REQUIRED ACTION – Give the listing again, word for word, and let no picture into it.
[GIVEN DATA Boundary: Start]
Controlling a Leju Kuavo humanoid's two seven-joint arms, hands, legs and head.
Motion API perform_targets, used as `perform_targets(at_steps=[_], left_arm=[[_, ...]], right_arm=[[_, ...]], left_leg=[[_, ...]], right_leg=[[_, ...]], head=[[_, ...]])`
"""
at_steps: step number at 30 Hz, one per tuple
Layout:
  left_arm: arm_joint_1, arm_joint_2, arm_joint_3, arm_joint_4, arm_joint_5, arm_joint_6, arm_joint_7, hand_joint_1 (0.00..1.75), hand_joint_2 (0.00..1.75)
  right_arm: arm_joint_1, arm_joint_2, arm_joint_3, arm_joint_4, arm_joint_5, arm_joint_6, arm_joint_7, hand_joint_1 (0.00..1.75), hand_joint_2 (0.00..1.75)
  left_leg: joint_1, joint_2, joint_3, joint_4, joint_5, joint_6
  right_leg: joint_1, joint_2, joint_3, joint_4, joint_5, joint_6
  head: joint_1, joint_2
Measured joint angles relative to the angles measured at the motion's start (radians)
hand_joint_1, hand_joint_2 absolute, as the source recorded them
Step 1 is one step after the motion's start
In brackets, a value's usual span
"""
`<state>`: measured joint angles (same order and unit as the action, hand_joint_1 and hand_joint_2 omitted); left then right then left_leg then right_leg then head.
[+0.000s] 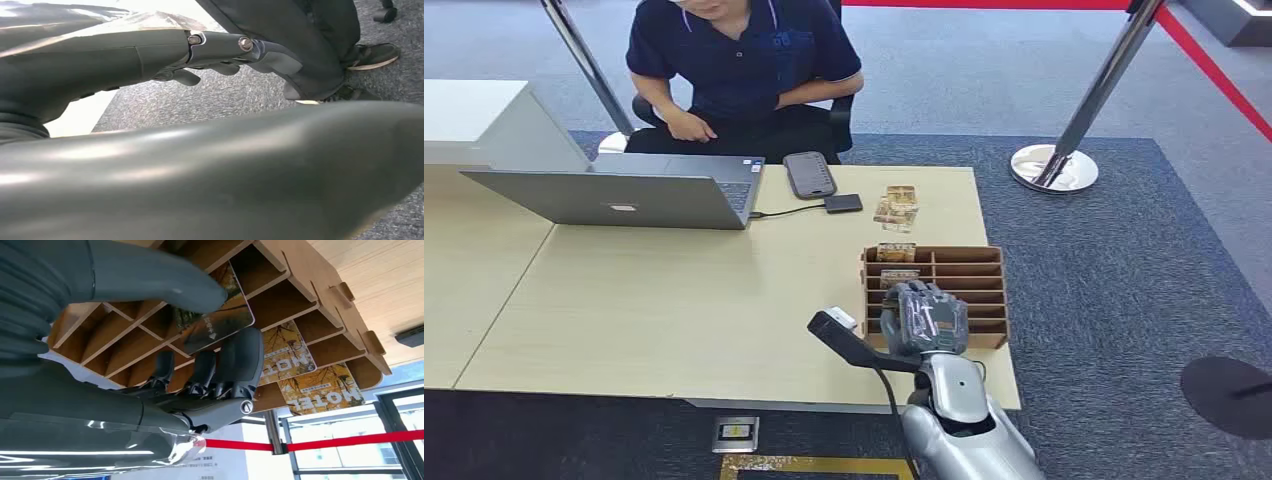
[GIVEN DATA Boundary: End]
WRITTEN ANSWER –
Controlling a Leju Kuavo humanoid's two seven-joint arms, hands, legs and head.
Motion API perform_targets, used as `perform_targets(at_steps=[_], left_arm=[[_, ...]], right_arm=[[_, ...]], left_leg=[[_, ...]], right_leg=[[_, ...]], head=[[_, ...]])`
"""
at_steps: step number at 30 Hz, one per tuple
Layout:
  left_arm: arm_joint_1, arm_joint_2, arm_joint_3, arm_joint_4, arm_joint_5, arm_joint_6, arm_joint_7, hand_joint_1 (0.00..1.75), hand_joint_2 (0.00..1.75)
  right_arm: arm_joint_1, arm_joint_2, arm_joint_3, arm_joint_4, arm_joint_5, arm_joint_6, arm_joint_7, hand_joint_1 (0.00..1.75), hand_joint_2 (0.00..1.75)
  left_leg: joint_1, joint_2, joint_3, joint_4, joint_5, joint_6
  right_leg: joint_1, joint_2, joint_3, joint_4, joint_5, joint_6
  head: joint_1, joint_2
Measured joint angles relative to the angles measured at the motion's start (radians)
hand_joint_1, hand_joint_2 absolute, as the source recorded them
Step 1 is one step after the motion's start
In brackets, a value's usual span
"""
`<state>`: measured joint angles (same order and unit as the action, hand_joint_1 and hand_joint_2 omitted); left then right then left_leg then right_leg then head.
[+0.000s] 

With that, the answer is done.